İnsanı insana düşüren tehlikenin zihniyet olduğunu kavrayamadıkları bir çağda, ölümü en doğru çare olarak kabul ettiler. Başkaldırı, isyan ya da ayaklanmalar tek bir kalıba hizmet eden vicdansız duvarı yıkmaya yeterli değildi. Efendim, insanı hayvandan ayıran yegane varlık akıl iken nasıl olur da insanlar bir kağıt parçasını tanrı edinebilirdi? Bozuk zihniyetlerin üzerine kanın damladığı o çağ, o coğrafya. İnsanlar nasıl hâlâ kendilerine karşı yapılan sömürüye sabredebilirdi?

Düşüncelerimin emrettiği gibi yaparak kuru gözlerimi anlamsızca önümdeki kağıt parçasına diktim. Üzerindeki mürekkebin karaladığı siyah yazılara gelişigüzel bakan gözlerim, çoktan kararlı olan zihnimin önüne geçemiyordu. Uzun, kemikli parmaklarımın arasında döndürdüğüm incecik kalemi sıkarcasına tutarak içimde biriktirdiğim nefreti yansıtmak istedim.
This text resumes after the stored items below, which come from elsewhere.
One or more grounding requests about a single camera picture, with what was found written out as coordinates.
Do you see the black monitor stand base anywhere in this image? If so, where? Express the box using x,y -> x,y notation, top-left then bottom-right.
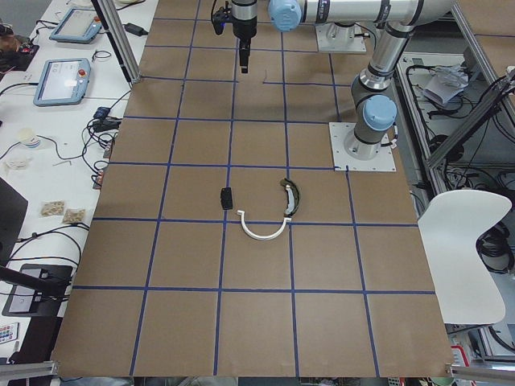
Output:
1,264 -> 72,317

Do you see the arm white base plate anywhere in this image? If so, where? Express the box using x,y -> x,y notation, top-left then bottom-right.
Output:
315,23 -> 367,54
329,122 -> 397,172

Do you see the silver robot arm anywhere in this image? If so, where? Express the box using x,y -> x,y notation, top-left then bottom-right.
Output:
268,0 -> 454,161

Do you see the white curved plastic bracket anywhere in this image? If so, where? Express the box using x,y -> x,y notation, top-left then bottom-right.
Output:
235,209 -> 293,242

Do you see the blue teach pendant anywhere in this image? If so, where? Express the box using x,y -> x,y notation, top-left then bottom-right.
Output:
33,58 -> 91,107
49,8 -> 102,44

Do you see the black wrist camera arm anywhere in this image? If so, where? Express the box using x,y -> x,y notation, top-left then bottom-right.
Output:
211,3 -> 231,35

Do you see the near blue teach pendant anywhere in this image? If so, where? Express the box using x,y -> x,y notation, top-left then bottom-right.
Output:
33,58 -> 91,107

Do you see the aluminium frame post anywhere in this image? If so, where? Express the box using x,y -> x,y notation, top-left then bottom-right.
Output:
92,0 -> 141,84

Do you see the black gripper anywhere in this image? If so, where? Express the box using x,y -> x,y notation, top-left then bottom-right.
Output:
231,0 -> 258,73

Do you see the bag of small parts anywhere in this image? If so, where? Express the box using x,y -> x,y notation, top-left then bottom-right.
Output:
39,200 -> 66,217
62,208 -> 87,224

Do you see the curved metal brake shoe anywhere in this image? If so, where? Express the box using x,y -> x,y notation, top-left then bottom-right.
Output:
280,178 -> 301,217

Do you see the white plastic chair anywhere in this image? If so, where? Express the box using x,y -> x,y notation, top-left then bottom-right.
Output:
418,190 -> 512,325

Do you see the black power adapter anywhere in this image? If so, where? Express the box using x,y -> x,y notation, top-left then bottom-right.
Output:
123,23 -> 148,36

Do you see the far blue teach pendant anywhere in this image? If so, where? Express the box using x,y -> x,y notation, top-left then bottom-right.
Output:
49,8 -> 102,44

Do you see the colourful remote control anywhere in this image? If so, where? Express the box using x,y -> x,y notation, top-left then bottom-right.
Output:
0,322 -> 19,344

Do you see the black rectangular plastic part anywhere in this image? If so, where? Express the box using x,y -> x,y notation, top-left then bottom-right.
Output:
220,187 -> 233,210

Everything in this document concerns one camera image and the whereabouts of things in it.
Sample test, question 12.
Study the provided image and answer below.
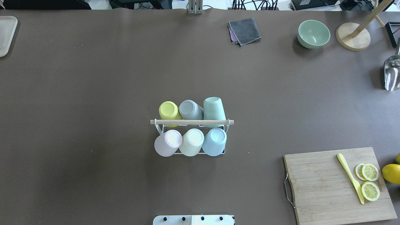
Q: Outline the green plastic cup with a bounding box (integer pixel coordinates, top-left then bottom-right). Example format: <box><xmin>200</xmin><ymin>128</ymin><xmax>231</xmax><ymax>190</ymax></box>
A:
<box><xmin>204</xmin><ymin>97</ymin><xmax>226</xmax><ymax>121</ymax></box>

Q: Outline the pink plastic cup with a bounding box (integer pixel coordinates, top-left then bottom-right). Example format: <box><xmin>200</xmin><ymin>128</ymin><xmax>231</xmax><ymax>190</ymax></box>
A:
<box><xmin>154</xmin><ymin>130</ymin><xmax>183</xmax><ymax>157</ymax></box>

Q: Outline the grey plastic cup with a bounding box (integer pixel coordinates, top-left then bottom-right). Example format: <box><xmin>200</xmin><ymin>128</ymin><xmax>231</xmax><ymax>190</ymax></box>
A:
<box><xmin>179</xmin><ymin>100</ymin><xmax>204</xmax><ymax>120</ymax></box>

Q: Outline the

Belki, belki de ülkeme ihanet edemem düşüncesiydi beni bir adım geri attırmayan. Önüme serilen tomar tomar paranın tek bir kuruşuna gururumu satmayacak, kendimi satmayacak, insanlarımı satmayacak ve en önemlisi ailemi satmayacak bir meseleydi bu.

Ağzımda metalik bir tadın acılığı, midemde açlığın getirdiği bir bulantının sancıları baş göstermişti. Oturduğum sandalyeyi hissedemeyecek kadar uyuşan bedenimi hareket dahi ettiremeyecek kadar zor durumda olduğumun farkındaydım. Burnumun ucunda kuruyan kanın hafif pıhtısının ruhuma ne kadar ağır geldiğini tahmin dahi edemezlerdi.

''Sakın!'' yorgun ama ne dediğinden şaşmayan titrek sesin sahibine karşın başımı ağır ağır odaklandığım sözleşmeden kaldırdım. Elleri arkasından bağlanan amcamın ağzından akan birkaç damla kan, eski fakat oldukça pahalı çin işlemeli halının püskülüne akıyordu. Halının beyaz deseni kırmızıya boyanınca başının arkasından bir darbe daha alan amcama artık bakamaz oldum. Onun acı acı inlemelerine benim güçsüz durmamak için direndiğim, akmak üzere olan gözyaşlarım karşılık veriyordu sanki. Başımı öne eğdikçe titreyen vücudumun belimden sandalyeye bağlanan ipi bir bıçak gibi kesmesi için Tanrı'ya dua ettim. Amcamı kendi ellerimle kurtarmak, onun ruhunu bağladıkları bir metrelik kalın halatın ömrünü sonlandırmak istiyordum. Lakin, henüz kendi başıma dayanan silahın soğuk metaline bile alışamamıştım.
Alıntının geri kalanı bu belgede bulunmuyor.